# Fighting the BGM



## Aleman (24 Apr 2022)

I'm currently holding my own in my battle with the dreaded BGM (Blue Green Menace - aka cyanobacter), but the battle lines have been pretty static for a few weeks.

*1. Size of tank in litres.*    Nominally 305L, but after losses due to substrate and hardscape it holds 240L
*2. Age of the set - up.*        Flooded the tank in mid Jan 2022 (IIRC) after allowing the carpeting plants a dry start period
*3. Filtration.*                                Internal "Sump" type driven by a Sicce Syncra Silent 2.0 pump (2350L/Hr). Return via a spray bar
*4. Lighting and duration.*      Two Dennerle Trocal LED 120 Units with a SuperFish 74  On FULL for 6 hours with a 2 hour ramp up and down (sort off)
*5. Substrate.* Lava Rock, Neutral gravel, capped with sand. 3Kg of Bioplast Terramineral as nutrient.
*6. Co2 dosing or Non-dosing.* CO2 injected with a CO2 Art Elite SE reg controlled by JBL Proflora pH Touch controller, pH set to 6.15 with a 0.1 hysteresis. Diffused using a 20" Cerges reactor. ... Some bubbles still get through to tanks, which is good as I can see flow to all parts of tank.
*7. Fertilizers used &  Ratios.* EI Full using potassium nitrate, di potassium phosphate, and magnesium sulphate split into 14 doses over 7 days. Micros CSM+B, plus Fe EDTA
*8. Water change regime and type. *50% weekly using RO water ... remineralised to 1KH and 2GH using Aqua Source GH/KH UP balancer
*9. Plant list + When planted. *Monte Carlo, S. Repens, lillaeopsis brazillensis, Eleocharis "mini" Dry start November 2021. Sagitaria subulata, M. mattogrossesense, E. reni, E hormanii L repens "super red" Mid January 22
*10. Inhabitants.* Currently 25 Bleeding Heart Tetras, 3 (was 9) Otocinclus, Amano shrimp (was 20, but who knows  ), 2 King Koopa snails.
*11. Full tank shot & Surface Image.* 





The Clean Up Crew have pretty much dealt with the normal algae, and after reading a couple of threads here, I suspect if it was the toxicity of the BGA that did for my otos . I've got a variety of forms, from the usual Blue Green, to Black, and even brown/red. I've had some success at keeping it in check using Blue Green Stain remover, but it keeps coming back. The moss on the back wall is full of black slime, the moss on the wood brown, and the montecarlo blue green, particularly on the glass. I've been lax in getting rid of the detritus, which probably doesn't help matters. To this end I've temporarily installed a SunSun HW3000 filter full of fine foam, filter woll and floss to act as a vaccum cleaner and I stir up the detritus manually. I'm also hoping it will keep the algae in check as it has a built in UV lamp so should prevent any cells in the water column from reproducing.

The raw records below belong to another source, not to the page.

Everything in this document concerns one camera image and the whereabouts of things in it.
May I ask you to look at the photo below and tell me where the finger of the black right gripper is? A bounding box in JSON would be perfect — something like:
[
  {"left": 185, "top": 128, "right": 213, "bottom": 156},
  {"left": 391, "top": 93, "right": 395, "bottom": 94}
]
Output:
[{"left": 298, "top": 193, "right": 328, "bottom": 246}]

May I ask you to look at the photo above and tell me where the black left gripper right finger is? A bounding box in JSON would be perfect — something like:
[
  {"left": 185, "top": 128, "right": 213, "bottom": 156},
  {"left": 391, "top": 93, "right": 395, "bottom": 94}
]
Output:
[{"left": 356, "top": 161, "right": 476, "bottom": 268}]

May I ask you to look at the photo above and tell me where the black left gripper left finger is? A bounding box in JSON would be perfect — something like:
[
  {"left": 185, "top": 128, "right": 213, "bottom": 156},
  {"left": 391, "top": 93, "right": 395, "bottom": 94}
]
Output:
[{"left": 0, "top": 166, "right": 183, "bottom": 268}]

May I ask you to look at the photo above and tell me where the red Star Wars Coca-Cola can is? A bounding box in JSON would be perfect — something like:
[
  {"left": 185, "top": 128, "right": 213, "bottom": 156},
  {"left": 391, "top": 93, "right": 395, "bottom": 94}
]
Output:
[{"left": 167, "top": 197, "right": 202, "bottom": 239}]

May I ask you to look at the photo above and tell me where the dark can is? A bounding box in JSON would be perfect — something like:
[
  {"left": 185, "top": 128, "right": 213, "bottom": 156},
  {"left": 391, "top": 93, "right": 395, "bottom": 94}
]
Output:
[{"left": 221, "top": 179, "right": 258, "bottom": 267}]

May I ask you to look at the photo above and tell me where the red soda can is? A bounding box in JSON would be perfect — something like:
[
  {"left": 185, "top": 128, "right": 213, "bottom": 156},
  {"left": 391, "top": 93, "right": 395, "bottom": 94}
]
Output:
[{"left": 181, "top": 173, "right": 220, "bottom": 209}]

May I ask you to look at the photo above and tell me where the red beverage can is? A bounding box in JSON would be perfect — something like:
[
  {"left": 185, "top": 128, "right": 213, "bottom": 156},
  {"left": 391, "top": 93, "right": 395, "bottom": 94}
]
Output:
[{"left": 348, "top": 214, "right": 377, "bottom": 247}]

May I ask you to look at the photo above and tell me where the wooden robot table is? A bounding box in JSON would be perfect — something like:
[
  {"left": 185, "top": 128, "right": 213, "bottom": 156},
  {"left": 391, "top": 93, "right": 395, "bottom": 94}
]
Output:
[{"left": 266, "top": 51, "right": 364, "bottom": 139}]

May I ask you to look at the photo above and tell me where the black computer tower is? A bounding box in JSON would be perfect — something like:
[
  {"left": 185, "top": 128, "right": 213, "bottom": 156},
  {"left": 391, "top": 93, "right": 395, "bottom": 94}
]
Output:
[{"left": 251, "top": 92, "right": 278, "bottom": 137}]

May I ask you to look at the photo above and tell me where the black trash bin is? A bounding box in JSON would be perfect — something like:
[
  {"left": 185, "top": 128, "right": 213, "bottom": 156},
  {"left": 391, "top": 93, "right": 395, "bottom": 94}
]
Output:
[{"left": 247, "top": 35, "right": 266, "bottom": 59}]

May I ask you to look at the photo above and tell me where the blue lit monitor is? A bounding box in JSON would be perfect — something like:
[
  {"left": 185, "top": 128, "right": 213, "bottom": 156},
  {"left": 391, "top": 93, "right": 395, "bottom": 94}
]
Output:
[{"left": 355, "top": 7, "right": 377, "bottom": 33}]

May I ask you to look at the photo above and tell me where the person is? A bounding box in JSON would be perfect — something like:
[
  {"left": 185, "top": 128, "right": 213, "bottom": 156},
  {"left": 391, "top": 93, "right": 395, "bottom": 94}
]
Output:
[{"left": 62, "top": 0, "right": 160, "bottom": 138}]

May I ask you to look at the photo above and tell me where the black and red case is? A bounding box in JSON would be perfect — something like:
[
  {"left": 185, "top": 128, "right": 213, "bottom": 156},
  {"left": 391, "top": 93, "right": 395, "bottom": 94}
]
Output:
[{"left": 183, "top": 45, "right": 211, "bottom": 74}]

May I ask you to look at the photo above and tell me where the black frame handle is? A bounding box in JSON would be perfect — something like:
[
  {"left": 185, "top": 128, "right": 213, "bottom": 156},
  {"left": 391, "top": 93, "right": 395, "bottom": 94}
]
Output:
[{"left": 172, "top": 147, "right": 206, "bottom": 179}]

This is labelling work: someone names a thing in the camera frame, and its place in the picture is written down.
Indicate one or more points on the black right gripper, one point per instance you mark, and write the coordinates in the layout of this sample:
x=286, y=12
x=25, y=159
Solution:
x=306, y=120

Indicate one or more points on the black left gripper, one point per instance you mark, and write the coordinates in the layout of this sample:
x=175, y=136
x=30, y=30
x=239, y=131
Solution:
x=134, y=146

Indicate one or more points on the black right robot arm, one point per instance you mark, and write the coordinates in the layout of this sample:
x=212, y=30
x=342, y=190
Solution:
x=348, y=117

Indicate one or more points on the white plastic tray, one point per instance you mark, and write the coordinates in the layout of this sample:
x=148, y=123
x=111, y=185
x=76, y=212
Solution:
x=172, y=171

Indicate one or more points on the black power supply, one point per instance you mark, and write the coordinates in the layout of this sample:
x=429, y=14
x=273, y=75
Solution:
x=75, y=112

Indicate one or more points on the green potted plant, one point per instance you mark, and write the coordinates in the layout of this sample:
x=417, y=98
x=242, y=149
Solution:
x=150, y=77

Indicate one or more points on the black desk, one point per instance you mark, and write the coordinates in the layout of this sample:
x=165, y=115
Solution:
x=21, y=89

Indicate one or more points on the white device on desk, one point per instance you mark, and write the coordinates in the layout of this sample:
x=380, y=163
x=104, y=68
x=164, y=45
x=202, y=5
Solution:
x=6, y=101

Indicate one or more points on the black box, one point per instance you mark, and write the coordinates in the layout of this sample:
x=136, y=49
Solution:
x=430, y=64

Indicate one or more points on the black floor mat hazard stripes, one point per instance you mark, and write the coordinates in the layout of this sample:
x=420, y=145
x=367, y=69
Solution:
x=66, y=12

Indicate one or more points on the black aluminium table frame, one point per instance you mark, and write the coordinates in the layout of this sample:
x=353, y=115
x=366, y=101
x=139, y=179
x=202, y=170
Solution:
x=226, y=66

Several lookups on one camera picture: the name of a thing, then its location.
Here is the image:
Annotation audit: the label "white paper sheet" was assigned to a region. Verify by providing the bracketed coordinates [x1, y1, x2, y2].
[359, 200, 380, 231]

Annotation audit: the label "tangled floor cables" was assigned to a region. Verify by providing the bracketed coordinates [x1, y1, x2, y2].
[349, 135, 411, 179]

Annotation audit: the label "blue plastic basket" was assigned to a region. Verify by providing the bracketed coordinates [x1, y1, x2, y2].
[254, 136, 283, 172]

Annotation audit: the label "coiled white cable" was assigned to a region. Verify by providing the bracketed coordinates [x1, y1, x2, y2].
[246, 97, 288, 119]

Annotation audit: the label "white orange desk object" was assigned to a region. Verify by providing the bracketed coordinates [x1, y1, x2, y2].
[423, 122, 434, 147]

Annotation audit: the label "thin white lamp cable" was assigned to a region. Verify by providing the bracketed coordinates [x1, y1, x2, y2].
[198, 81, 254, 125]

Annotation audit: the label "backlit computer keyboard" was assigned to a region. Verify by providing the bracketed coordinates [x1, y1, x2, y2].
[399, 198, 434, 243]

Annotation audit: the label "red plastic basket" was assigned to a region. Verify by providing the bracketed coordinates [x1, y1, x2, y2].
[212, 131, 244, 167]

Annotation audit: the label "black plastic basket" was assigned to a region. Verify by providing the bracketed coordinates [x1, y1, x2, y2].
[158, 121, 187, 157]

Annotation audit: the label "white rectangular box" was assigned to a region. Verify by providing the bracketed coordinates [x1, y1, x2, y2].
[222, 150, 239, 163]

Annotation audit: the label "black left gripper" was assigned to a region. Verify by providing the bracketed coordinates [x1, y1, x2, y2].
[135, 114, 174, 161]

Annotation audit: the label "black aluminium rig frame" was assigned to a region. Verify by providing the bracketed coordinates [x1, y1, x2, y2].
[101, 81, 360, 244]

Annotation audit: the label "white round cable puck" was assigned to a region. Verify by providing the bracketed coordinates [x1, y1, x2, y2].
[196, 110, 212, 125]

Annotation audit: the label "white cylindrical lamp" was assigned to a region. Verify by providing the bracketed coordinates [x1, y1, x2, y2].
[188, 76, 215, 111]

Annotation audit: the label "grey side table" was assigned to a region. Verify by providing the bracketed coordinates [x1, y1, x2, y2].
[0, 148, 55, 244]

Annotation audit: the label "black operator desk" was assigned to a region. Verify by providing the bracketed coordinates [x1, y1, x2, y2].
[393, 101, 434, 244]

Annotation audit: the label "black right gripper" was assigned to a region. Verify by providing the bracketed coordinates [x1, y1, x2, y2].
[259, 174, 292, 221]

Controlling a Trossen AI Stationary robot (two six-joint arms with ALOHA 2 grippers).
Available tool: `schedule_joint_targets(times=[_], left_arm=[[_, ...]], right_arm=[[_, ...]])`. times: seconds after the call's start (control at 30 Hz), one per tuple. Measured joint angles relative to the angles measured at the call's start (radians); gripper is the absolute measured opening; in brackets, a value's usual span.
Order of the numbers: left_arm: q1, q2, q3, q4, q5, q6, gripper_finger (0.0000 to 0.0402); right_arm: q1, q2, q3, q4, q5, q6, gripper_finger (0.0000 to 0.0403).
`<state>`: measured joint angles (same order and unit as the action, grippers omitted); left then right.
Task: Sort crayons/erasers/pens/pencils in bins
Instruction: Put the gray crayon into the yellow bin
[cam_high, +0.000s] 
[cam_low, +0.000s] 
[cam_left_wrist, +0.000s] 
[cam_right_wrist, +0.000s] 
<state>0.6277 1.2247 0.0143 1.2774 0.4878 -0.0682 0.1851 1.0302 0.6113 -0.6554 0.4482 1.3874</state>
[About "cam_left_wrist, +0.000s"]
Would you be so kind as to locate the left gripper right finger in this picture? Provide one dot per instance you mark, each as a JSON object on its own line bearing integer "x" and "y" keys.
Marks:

BG stain remover is a stop gap while I find out a real solution. Reading @jaypeecee's thread was interesting as it threw out some well known causes, and then @Dr Mike Oxgreen added some posts there which started me thinking.

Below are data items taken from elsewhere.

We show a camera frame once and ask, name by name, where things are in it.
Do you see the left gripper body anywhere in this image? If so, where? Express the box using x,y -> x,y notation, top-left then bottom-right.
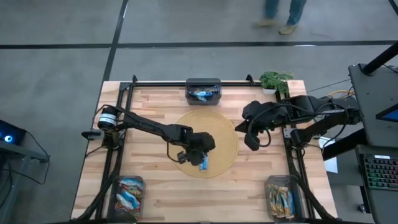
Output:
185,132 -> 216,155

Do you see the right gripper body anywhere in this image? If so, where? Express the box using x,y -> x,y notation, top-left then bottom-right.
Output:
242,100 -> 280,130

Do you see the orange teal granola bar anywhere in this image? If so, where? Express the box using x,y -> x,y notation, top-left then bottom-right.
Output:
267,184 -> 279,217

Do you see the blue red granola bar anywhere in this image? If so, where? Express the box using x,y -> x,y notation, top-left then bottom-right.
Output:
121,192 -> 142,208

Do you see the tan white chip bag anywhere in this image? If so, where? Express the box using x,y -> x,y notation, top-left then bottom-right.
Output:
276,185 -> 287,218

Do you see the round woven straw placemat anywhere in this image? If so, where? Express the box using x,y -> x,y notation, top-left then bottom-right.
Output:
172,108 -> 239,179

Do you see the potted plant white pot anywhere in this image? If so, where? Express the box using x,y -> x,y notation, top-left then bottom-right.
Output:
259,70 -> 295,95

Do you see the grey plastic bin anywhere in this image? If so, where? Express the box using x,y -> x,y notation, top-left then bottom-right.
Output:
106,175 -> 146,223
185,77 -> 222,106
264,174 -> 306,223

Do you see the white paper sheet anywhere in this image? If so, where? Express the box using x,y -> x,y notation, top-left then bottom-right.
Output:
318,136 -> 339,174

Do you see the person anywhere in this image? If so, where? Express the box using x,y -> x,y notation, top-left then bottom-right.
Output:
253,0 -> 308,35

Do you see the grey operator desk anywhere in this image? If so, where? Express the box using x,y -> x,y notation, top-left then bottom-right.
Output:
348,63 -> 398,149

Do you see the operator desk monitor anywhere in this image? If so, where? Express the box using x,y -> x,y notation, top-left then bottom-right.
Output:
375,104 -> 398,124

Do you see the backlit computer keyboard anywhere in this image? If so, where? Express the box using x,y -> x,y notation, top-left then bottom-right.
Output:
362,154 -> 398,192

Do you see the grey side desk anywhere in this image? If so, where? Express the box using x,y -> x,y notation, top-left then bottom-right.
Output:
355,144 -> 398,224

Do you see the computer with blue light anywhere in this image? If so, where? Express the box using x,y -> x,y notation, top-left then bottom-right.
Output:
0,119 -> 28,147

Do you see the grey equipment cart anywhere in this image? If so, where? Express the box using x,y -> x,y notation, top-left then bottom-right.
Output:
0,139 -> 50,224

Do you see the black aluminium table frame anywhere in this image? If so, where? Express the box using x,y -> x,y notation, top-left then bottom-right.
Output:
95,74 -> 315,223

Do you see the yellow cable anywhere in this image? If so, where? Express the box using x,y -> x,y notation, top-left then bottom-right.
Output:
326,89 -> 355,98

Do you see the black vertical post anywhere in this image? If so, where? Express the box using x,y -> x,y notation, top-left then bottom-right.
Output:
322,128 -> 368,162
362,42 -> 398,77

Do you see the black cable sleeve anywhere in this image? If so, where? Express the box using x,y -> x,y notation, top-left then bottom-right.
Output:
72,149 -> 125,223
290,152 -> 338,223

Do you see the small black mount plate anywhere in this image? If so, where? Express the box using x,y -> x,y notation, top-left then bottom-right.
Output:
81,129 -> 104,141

1. Flow ... Its possible I have low flow in parts of the tank
2. Maintenance ... Yeah, this was a problem, but I'm hoping to have made that simple now, and at the moment it should have helped the flow problem.
3. Low/Unstable CO2 Levels ... Unlikely as it's controlled by the pH Touch controller within +- 0.1 units of the pH determined by the KH.
4. Light too much / too high ... could be, but lets leave that as set at the moment, as I am having issues with growing red plants, and really want the Myriophyllum to grow as fast as it should do.
5. Nutrients ... could be a problem as I've only really started EI in the last 4 weeks, having fallen foul of 30 year old knowledge that nitrate and phosphate are bad, so wasn't adding nutrients on a regular basis.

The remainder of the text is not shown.